# [Problem to solve]
Look below for lines that hold the string "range" and copy each one.

# [Recorded information]
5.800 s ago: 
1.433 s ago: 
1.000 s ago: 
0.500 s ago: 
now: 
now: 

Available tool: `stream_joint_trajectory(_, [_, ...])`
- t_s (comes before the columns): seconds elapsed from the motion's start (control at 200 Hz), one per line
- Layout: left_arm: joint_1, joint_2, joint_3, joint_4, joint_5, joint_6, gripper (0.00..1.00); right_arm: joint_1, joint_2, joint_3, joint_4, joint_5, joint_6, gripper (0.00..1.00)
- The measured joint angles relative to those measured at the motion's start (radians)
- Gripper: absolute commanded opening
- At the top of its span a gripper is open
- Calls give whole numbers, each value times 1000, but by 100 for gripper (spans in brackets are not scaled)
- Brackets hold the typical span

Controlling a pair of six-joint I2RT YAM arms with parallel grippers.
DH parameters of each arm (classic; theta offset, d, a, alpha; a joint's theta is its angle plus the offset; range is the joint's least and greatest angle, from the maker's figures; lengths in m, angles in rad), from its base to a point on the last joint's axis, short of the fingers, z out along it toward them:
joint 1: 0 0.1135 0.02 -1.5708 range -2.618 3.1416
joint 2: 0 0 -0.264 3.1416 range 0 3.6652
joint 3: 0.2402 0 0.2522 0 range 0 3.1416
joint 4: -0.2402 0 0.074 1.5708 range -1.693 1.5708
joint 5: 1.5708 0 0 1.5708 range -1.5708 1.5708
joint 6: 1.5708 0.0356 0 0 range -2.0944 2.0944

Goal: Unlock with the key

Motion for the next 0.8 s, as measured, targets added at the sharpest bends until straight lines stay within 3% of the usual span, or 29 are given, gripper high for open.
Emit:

# [Written answer]
DH parameters of each arm (classic; theta offset, d, a, alpha; a joint's theta is its angle plus the offset; range is the joint's least and greatest angle, from the maker's figures; lengths in m, angles in rad), from its base to a point on the last joint's axis, short of the fingers, z out along it toward them:
joint 1: 0 0.1135 0.02 -1.5708 range -2.618 3.1416
joint 2: 0 0 -0.264 3.1416 range 0 3.6652
joint 3: 0.2402 0 0.2522 0 range 0 3.1416
joint 4: -0.2402 0 0.074 1.5708 range -1.693 1.5708
joint 5: 1.5708 0 0 1.5708 range -1.5708 1.5708
joint 6: 1.5708 0.0356 0 0 range -2.0944 2.0944

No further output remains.